Reginald learned to ask for hot sauce to put on the bland food of the Midwest. He ate ribs for the first time at Buzz’s BBQ, had a breakfast mess at 54 Café and biscuits and sausage gravy another morning (also firsts), fried rice at Quick Dine, enchiladas with a marguerita at Iguana Azul, a burrito at I Don’t Care, and a Blizzard at Dairy Queen. He and I ordered salmon at Gobbler’s Roost; the menu that night included cucumber dip appetizer, corn chowder made from fresh corn, salad, and lemon cream cake. We watched Dyke tackle at least 24 ounces of beef filet and a friend’s “pork chop” that looked like a rib roast on his plate. And on a Monday evening when I brought Julie’s cream puffs back from a meeting, Reginald’s eyes lit up with his first bite.

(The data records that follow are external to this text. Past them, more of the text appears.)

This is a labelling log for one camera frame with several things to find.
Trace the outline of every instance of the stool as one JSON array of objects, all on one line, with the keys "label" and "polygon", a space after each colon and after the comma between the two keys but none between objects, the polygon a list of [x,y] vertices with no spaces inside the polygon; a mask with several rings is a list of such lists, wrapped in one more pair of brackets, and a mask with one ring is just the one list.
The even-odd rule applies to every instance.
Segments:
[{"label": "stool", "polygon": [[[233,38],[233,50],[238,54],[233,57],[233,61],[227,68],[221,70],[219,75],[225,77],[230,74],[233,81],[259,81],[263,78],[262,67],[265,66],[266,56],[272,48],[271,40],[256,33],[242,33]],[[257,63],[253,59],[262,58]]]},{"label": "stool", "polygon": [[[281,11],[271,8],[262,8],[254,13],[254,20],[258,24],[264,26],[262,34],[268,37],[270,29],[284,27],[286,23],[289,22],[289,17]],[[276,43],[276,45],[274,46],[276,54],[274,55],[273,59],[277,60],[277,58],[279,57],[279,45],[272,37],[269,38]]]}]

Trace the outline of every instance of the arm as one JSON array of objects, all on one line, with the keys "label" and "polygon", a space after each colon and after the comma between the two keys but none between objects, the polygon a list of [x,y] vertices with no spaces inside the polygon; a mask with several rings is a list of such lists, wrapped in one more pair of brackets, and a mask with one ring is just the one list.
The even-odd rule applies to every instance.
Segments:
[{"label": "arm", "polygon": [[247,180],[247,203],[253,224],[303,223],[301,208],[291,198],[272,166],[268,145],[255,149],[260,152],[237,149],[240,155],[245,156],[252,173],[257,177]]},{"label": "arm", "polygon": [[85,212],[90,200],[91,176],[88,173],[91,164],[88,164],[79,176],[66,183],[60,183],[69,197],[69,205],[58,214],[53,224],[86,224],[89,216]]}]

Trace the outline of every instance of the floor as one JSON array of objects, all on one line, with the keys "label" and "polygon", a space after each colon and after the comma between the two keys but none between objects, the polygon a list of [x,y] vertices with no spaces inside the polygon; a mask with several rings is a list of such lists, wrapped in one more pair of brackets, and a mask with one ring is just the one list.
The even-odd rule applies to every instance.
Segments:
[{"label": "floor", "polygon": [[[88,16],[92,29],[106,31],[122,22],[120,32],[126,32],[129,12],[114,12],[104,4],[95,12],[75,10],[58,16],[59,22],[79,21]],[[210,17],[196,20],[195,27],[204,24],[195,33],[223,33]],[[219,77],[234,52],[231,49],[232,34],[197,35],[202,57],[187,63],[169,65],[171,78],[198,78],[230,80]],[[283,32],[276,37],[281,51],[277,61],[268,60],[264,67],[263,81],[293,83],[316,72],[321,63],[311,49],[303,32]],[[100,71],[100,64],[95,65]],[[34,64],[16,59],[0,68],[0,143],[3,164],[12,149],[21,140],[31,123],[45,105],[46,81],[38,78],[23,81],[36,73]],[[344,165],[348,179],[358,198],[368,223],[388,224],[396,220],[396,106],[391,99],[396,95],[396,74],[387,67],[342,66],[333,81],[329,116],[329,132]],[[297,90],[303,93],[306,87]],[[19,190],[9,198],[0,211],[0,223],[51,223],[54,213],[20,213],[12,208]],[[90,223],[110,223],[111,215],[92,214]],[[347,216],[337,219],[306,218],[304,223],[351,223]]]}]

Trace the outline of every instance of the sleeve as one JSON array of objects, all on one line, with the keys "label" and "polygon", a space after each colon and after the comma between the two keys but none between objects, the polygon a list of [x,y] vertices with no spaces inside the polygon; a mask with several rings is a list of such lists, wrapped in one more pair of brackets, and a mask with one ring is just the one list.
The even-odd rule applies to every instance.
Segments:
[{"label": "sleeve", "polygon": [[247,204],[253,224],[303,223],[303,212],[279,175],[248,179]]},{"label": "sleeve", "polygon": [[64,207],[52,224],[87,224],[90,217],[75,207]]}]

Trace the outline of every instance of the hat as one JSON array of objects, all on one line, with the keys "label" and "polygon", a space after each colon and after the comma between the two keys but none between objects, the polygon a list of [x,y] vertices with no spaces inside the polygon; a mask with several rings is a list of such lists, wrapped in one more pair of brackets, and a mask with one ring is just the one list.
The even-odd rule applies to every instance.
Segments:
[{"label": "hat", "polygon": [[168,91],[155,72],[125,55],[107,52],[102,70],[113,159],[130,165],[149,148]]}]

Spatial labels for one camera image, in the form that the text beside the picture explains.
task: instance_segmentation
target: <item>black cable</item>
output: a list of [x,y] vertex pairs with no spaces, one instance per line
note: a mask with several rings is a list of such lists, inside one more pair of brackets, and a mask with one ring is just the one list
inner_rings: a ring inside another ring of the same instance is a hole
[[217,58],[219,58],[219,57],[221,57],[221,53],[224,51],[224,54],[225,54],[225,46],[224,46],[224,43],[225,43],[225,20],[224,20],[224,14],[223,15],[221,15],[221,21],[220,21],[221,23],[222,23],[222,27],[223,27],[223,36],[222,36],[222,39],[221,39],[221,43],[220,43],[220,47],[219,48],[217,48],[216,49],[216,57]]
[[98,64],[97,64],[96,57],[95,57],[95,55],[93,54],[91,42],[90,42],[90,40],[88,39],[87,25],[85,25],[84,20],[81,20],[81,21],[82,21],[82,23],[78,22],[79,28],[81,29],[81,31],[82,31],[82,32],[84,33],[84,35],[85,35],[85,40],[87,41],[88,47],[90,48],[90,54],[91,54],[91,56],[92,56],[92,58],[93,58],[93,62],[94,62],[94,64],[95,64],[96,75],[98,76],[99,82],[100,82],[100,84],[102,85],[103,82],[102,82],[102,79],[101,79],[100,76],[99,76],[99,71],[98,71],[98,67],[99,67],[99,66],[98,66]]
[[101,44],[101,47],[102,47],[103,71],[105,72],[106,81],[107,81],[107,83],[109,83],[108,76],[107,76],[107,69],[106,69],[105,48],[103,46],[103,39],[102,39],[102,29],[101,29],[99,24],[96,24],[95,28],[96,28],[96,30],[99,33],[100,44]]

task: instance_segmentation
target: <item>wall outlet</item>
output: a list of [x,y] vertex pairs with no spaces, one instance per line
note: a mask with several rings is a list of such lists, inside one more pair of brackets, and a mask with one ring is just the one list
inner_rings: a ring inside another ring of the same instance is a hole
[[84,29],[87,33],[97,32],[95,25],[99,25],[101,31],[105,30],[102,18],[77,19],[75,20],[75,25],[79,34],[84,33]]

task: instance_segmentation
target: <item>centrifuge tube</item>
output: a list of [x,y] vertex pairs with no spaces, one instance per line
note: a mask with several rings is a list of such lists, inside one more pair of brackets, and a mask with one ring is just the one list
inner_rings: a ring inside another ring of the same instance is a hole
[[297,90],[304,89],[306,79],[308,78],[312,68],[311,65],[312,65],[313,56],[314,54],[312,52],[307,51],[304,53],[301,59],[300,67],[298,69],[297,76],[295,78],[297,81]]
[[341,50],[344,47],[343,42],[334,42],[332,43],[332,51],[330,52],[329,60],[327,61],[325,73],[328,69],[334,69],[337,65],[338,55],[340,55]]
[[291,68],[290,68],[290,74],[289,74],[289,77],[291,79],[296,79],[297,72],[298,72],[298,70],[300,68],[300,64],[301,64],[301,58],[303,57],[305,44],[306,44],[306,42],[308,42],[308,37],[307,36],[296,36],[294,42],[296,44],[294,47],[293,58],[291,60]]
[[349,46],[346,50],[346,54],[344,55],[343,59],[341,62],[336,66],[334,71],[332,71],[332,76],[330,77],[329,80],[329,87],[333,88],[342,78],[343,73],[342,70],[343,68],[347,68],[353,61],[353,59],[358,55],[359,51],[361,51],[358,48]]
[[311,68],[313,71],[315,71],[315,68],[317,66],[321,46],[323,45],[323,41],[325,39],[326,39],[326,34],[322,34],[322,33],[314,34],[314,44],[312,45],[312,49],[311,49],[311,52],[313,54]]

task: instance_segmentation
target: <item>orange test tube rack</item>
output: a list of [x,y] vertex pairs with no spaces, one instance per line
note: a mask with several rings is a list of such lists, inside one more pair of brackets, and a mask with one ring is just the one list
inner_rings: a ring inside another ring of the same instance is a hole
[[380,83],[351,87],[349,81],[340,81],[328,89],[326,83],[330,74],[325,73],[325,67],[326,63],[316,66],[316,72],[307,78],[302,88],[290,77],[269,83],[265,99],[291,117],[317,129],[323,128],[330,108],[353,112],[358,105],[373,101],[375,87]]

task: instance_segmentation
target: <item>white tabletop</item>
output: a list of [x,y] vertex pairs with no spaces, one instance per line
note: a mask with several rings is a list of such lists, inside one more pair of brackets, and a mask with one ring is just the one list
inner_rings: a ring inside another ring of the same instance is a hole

Dyke and I have visited Sierra Leone twice. We worshipped in Anglican and Methodist churches in Freetown and in Kissy, the only white people present. We tried speaking a few words in Krio. On the streets we passed UN and International Rescue Committee vehicles. We coped with intermittent electrical power availability. At Joy’s hillside restaurant, I told her I could eat her fresh tropical fruit every day. One Sunday afternoon, a friend drove us in his Land Rover to a beach resort where we ate fresh crab and watched the Atlantic waves roll in.

By now, Reginald has returned to his wife in Virginia where they are preparing to return home to Freetown soon.

Ahead of his visit, none of the three of us knew exactly what to expect. Now, Reginald has left, and our lives have been mutually enriched in ways none of us could have guessed.